▽
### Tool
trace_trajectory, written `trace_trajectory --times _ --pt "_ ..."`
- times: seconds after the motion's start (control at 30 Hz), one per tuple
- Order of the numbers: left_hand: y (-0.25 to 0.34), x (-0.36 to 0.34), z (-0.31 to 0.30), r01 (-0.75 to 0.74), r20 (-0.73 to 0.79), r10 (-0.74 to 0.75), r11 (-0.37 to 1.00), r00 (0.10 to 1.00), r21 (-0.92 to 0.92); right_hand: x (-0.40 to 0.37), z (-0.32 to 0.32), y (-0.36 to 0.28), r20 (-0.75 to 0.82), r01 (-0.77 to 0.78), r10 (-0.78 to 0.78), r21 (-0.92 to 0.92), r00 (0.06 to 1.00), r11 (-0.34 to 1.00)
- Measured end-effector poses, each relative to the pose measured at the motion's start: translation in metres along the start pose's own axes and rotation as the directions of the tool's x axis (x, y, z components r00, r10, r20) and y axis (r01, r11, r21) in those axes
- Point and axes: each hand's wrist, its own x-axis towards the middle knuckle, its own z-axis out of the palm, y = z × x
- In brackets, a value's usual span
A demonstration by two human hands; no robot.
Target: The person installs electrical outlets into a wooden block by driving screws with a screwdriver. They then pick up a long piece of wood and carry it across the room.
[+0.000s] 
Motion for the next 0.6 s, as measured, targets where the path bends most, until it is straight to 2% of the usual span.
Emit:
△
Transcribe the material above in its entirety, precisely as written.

FINAL ANSWER ::
### Tool
trace_trajectory, written `trace_trajectory --times _ --pt "_ ..."`
- times: seconds after the motion's start (control at 30 Hz), one per tuple
- Order of the numbers: left_hand: y (-0.25 to 0.34), x (-0.36 to 0.34), z (-0.31 to 0.30), r01 (-0.75 to 0.74), r20 (-0.73 to 0.79), r10 (-0.74 to 0.75), r11 (-0.37 to 1.00), r00 (0.10 to 1.00), r21 (-0.92 to 0.92); right_hand: x (-0.40 to 0.37), z (-0.32 to 0.32), y (-0.36 to 0.28), r20 (-0.75 to 0.82), r01 (-0.77 to 0.78), r10 (-0.78 to 0.78), r21 (-0.92 to 0.92), r00 (0.06 to 1.00), r11 (-0.34 to 1.00)
- Measured end-effector poses, each relative to the pose measured at the motion's start: translation in metres along the start pose's own axes and rotation as the directions of the tool's x axis (x, y, z components r00, r10, r20) and y axis (r01, r11, r21) in those axes
- Point and axes: each hand's wrist, its own x-axis towards the middle knuckle, its own z-axis out of the palm, y = z × x
- In brackets, a value's usual span
A demonstration by two human hands; no robot.
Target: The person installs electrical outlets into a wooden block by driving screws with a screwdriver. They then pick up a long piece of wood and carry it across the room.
[+0.000s] 
Motion for the next 0.6 s, as measured, targets where the path bends most, until it is straight to 2% of the usual span.
Emit:

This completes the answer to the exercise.